Mrs. Edith Rines and her four children returned to their humble Mt. Horeb community home, after a pleasant visit with friends, to dreaded news that the husband-father had died in a Communist prison camp. Last night on their return, there was no need for the usual vigil by the radio to see if Pfc. Raymond Stanley Rines might be among those prisoners released by the Communists. For shortly before their arrival home, a News-Sentinel reporter had told Mrs. Rines’ parents, Mr. and Mrs. Frank Lyle, that the 35-year-old career soldier was among 43 American prisoners of war the Communists say died in Korean prison camps.
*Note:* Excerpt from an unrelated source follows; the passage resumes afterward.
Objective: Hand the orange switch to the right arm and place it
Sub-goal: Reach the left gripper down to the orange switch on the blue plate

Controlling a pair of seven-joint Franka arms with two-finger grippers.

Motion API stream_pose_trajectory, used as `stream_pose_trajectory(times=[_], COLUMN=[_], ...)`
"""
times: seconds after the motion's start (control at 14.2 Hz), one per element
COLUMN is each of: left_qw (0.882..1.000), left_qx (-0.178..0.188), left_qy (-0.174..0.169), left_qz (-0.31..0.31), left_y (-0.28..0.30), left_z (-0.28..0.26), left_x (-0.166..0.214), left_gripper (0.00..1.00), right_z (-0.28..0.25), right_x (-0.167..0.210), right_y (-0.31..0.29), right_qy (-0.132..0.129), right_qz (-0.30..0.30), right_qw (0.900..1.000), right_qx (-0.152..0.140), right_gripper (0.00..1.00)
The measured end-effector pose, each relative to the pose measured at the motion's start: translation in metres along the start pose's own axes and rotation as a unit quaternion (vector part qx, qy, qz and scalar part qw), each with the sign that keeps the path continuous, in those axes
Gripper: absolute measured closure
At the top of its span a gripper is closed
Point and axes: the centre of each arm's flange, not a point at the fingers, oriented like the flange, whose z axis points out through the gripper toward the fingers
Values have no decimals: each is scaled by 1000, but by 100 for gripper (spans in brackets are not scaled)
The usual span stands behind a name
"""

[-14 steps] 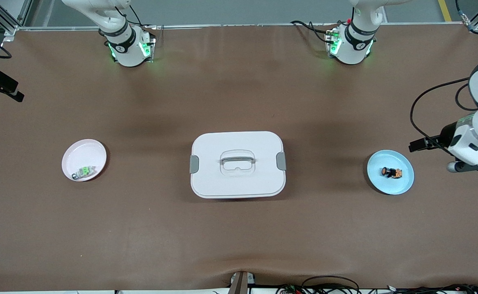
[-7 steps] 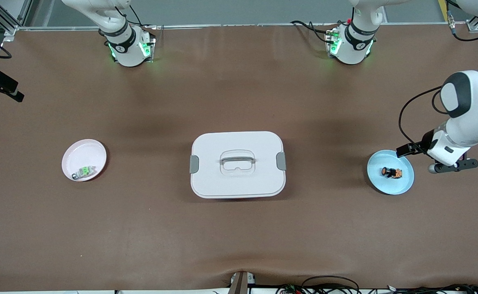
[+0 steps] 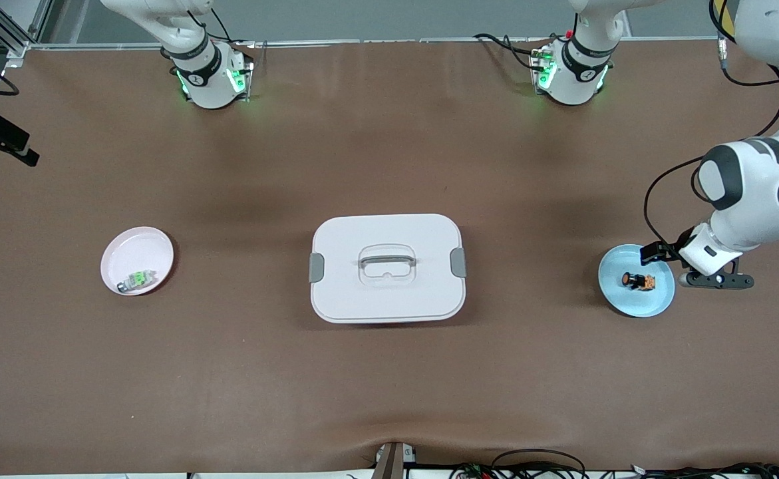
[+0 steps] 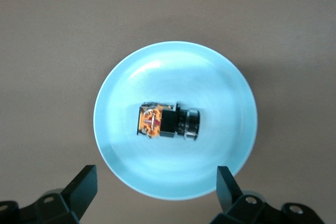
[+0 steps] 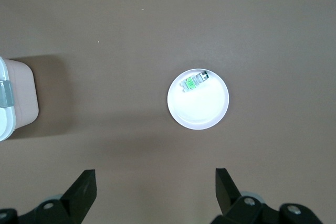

The Lyle family accepted the news with little show of emotion – as if it were the mere repeating of a truth that had been known for months. “But it will be a shock to her (Mrs. Rines),” said Mrs. Lyle “for she’s very nervous already, she’s been dreading but still hoping.”
Mrs. Lyle said she had accepted her son-in-law’s death as a certainty about a year ago after dreaming that he had died in a prison camp.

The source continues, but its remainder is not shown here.